❓WHAT HAPPENED: The African Union has joined a Caribbean campaign to demand reparations from Britain for slavery and colonialism.
👤WHO WAS INVOLVED: The African Union, Caribbean leaders, and former colonial powers such as Britain, France, Portugal, Spain, Germany, and Belgium.
📍WHEN & WHERE: The call was made during a summit in Addis Ababa, Ethiopia, in September 2025.
💬KEY QUOTE: African Union Commission Chairman Mahamoud Ali Youssouf stated that Africa and the Caribbean would work together to “honour our ancestors, to uplift our descendants and reclaim our shared destiny in freedom, justice and unity.”
🎯IMPACT: The African Union plans to formulate its own reparations demands, following the Caribbean’s call for trillions in compensation.
The African Union (AU) has formally joined forces with Caribbean nations in a renewed demand for reparations from former colonial powers, including Britain. The call was made during a high-level summit in Addis Ababa, Ethiopia.
Mahamoud Ali Youssouf, Chairman of the African Union Commission, claimed that the legacy of colonialism continues to impact development, economic inequality, and political sovereignty across the so-called Global South, despite hundreds of billions in foreign aid from the West. Youssouf stated that Africa and the Caribbean would work together to “honour our ancestors, to uplift our descendants and reclaim our shared destiny in freedom, justice and unity.”
There appears to be no parallel effort to extract reparations from the Arab nations and Turkey, despite centuries of Islamic slavery, imperialism, and exploitation in North Africa and East Africa, stamped out largely throught the efforts of Britain and other Western countries.

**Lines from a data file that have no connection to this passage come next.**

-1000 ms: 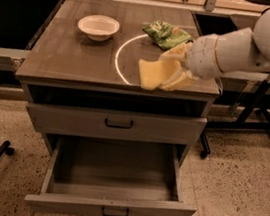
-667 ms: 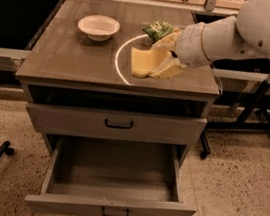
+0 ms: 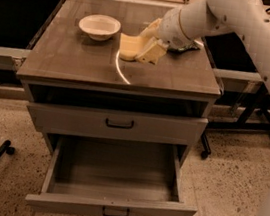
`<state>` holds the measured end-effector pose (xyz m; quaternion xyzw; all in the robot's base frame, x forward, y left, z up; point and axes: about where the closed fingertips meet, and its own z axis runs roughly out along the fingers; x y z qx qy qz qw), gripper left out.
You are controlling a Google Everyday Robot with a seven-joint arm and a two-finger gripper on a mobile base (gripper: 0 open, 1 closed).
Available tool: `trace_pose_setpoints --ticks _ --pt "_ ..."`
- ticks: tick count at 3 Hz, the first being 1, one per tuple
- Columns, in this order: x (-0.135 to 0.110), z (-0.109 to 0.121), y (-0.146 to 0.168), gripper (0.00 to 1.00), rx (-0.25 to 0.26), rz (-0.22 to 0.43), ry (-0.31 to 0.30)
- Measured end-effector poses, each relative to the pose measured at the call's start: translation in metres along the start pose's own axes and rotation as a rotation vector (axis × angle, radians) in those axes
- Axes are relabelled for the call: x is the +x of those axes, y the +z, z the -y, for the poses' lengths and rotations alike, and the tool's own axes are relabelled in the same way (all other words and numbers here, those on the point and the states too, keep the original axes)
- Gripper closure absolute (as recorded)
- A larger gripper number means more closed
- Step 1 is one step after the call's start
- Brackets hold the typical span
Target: Pick sponge from middle drawer and place on counter
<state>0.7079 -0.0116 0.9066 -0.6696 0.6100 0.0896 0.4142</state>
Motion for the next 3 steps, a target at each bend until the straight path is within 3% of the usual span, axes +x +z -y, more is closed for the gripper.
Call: trace_pose_setpoints --ticks 1,3 --pt "-0.005 0.013 0.023 0.82 -0.056 -0.016 0.040" --pt "0.001 0.020 0.055 0.36 -0.144 -0.052 0.115"
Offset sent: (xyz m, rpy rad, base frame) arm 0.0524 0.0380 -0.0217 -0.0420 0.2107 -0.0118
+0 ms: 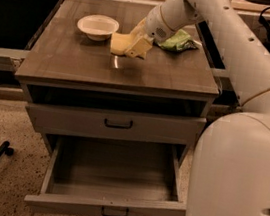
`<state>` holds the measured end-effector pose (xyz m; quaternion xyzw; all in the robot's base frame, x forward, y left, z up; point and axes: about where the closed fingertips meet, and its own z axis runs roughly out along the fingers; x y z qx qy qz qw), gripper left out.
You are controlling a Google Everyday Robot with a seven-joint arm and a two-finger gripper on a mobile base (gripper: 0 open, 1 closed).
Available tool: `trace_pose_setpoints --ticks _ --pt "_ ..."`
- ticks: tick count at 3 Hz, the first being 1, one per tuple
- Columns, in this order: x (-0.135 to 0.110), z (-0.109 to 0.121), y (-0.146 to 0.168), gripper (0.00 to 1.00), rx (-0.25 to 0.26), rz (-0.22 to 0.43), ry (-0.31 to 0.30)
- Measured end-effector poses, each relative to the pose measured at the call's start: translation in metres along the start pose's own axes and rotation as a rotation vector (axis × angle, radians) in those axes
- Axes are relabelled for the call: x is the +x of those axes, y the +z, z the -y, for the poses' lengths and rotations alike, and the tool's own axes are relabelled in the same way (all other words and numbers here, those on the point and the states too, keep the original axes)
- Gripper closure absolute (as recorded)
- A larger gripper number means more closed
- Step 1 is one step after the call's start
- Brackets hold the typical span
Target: Pick sponge from middle drawer and place on counter
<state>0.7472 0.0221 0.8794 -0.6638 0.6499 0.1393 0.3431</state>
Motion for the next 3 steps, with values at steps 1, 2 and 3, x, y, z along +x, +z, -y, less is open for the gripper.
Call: trace_pose_setpoints --ticks 1,2,3 --pt "0.007 0.002 0.004 0.03 -0.017 0.004 0.030" --pt "0.011 0.003 0.002 0.00 -0.016 0.011 0.040" --pt "0.018 -0.002 -0.021 0.00 0.021 0.028 0.044"
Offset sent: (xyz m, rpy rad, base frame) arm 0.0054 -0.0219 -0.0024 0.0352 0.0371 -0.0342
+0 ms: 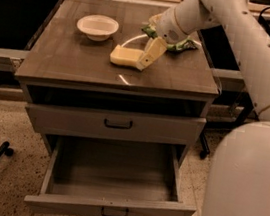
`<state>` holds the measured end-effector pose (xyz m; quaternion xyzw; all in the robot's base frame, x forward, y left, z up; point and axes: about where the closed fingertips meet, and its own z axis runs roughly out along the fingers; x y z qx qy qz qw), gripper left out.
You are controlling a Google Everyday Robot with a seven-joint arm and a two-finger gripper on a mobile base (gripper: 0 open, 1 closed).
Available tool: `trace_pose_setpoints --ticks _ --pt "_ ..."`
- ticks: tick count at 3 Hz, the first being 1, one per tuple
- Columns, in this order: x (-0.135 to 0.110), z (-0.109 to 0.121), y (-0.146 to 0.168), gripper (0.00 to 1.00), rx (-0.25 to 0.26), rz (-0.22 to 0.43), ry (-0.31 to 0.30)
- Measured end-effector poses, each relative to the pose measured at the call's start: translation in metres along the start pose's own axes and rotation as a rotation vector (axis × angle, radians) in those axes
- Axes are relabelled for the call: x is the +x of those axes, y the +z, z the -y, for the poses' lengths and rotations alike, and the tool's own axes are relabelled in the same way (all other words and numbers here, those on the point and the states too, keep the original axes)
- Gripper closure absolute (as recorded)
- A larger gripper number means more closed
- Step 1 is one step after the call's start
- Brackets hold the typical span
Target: Pick sponge from middle drawer and place on counter
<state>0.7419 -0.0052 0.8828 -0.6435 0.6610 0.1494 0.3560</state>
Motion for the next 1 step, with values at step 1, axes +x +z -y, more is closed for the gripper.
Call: trace_pose_setpoints --ticks 1 --pt "0.0064 -0.0173 -0.0375 0.00 0.049 0.024 -0.007"
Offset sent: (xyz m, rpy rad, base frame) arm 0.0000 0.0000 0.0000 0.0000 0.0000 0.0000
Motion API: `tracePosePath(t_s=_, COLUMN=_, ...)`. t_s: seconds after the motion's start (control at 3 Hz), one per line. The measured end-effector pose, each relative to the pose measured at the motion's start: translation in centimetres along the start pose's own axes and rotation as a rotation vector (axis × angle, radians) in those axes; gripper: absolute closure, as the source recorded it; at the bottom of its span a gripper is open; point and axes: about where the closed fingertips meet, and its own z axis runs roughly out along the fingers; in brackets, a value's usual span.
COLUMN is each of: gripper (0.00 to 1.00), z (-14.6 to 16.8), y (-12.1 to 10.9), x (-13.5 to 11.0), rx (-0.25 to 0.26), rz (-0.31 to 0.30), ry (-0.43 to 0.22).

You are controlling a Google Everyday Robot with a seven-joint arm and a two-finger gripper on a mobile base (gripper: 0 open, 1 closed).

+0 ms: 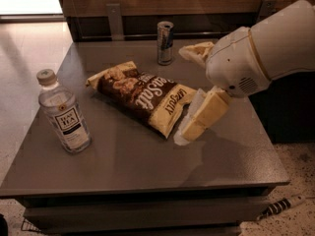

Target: Pick blue plastic bottle

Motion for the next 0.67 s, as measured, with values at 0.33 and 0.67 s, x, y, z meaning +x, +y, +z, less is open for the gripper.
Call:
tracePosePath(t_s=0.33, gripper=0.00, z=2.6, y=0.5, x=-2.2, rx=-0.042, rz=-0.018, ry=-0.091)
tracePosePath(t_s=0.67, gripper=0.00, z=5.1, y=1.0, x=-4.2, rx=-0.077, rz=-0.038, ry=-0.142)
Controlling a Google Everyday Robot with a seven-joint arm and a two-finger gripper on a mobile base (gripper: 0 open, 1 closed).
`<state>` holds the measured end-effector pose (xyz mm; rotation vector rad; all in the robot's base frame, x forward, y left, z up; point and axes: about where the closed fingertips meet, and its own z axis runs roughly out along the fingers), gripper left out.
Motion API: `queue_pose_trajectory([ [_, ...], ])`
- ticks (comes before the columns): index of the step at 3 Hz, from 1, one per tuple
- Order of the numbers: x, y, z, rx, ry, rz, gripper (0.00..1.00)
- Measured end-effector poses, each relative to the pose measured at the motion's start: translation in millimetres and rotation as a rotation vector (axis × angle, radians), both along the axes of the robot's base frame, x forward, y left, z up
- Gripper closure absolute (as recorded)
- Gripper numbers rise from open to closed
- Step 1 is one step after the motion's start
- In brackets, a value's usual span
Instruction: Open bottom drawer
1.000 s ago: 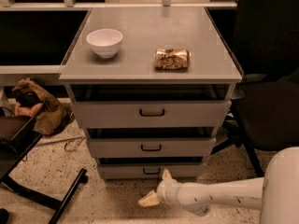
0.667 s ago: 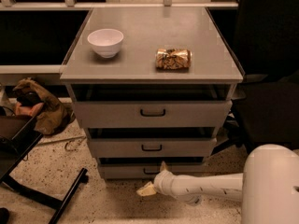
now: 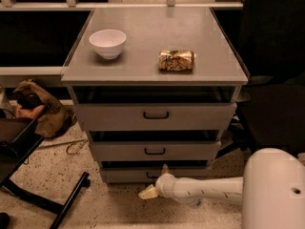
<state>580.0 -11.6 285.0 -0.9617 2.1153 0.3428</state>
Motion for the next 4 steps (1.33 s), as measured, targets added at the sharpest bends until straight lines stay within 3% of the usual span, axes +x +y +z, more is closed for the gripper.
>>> queue_pose_trajectory([
  [2,44,13,-37,0.001,-0.026,0.018,0.0],
  [4,79,13,-76,-0.033,0.003,0.005,0.0],
])
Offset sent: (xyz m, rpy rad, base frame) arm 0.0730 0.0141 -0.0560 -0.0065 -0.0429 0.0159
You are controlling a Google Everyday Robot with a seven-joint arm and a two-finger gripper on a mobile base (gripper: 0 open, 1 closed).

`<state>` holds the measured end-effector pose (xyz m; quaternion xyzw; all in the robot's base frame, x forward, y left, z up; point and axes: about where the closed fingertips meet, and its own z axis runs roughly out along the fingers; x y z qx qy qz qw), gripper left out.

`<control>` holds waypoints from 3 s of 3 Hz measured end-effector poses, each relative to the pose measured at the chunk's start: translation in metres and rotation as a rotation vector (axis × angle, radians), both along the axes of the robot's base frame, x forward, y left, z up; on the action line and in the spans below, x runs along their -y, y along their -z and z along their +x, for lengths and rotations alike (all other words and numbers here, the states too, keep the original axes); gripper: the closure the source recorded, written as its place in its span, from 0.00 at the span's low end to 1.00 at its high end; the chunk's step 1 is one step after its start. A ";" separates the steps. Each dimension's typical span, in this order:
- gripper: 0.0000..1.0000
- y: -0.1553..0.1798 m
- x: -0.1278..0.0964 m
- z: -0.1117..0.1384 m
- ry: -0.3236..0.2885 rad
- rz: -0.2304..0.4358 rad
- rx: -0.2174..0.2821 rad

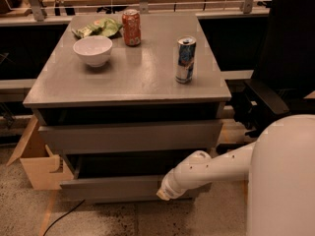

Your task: Close middle drawer

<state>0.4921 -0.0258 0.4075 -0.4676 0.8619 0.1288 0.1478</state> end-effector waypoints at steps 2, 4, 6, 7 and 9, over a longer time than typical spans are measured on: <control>1.00 -0.010 -0.024 0.052 -0.038 0.039 0.096; 1.00 -0.016 -0.041 0.086 -0.059 0.064 0.141; 1.00 -0.006 -0.021 0.069 -0.030 0.029 0.078; 1.00 -0.005 0.017 0.046 0.049 -0.012 0.038; 1.00 -0.012 0.092 0.005 0.237 -0.068 0.004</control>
Offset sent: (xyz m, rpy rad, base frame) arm 0.0886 0.0344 0.0167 0.0580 -0.1503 0.0549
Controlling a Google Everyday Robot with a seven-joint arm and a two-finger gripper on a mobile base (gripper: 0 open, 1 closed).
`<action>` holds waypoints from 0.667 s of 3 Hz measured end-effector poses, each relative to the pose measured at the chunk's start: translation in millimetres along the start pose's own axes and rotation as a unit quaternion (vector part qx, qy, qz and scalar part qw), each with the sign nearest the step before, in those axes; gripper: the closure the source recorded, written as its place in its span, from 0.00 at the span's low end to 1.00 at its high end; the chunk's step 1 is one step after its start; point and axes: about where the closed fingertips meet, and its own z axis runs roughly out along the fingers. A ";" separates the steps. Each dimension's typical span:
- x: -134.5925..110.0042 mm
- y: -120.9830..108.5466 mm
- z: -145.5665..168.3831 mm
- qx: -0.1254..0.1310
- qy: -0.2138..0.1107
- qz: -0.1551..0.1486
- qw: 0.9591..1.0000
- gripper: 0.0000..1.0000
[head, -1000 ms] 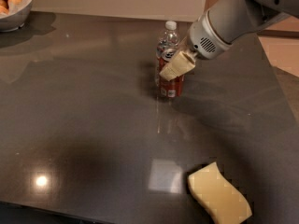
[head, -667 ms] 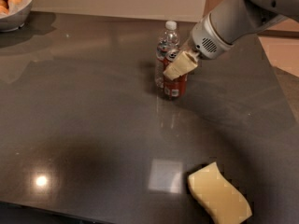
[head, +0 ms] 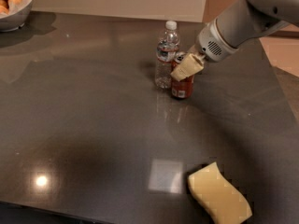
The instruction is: Move coke can near water bottle
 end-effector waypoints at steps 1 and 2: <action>7.8 -4.9 2.5 -0.004 -0.003 0.009 1.000 0.35; 13.8 -7.4 4.5 -0.016 -0.010 0.015 1.000 0.13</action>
Offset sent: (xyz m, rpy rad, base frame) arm 0.0045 -0.0208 -0.0163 0.0729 0.0470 -0.0038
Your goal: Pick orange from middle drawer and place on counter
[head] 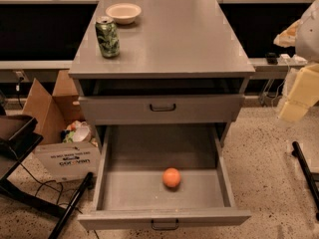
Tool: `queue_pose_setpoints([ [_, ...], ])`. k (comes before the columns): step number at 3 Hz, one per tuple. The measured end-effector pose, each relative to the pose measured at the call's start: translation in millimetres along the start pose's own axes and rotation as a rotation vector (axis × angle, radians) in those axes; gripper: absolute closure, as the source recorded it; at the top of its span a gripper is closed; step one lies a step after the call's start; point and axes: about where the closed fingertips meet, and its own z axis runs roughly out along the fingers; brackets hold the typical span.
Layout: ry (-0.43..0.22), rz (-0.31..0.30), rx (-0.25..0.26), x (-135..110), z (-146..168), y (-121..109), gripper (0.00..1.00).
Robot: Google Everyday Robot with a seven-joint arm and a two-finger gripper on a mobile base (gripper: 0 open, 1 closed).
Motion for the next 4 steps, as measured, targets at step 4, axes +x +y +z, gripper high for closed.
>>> queue_pose_setpoints([
  [4, -0.096, 0.071, -0.083, 1.8, 176.5, 72.6, 0.00],
])
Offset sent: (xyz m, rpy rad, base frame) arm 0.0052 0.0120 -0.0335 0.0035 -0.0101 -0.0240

The African Union is building on efforts by the Caribbean Community (CARICOM), which for over a decade has campaigned for reparations through its “10-point plan.” The plan includes calls for financial compensation, formal apologies, debt cancellation, investment in education and health, and the return of certain cultural artifacts. However, some are questioning the alliance between the African Union and CARICOM against Europe, considering many African nations profited immensely from selling people into slavery in the Caribbean and North and South America themselves.
In the United States, Democrat lawmakers also recently reintroduced a resolution calling for reparations for black Americans. The proposal calls for trillions of dollars in federal compensation to address racial disparities in wealth, education, health, and housing.
Meanwhile, Haiti has renewed its call for reparations from France, specifically for the 1825 indemnity it was forced to pay in exchange for its independence, following a violent revolution that saw most of the island’s white population slaughtered. Haitian leaders argue that symbolic and financial redress is still necessary to correct historical wrongs, despite having already received extensive assistance over many years.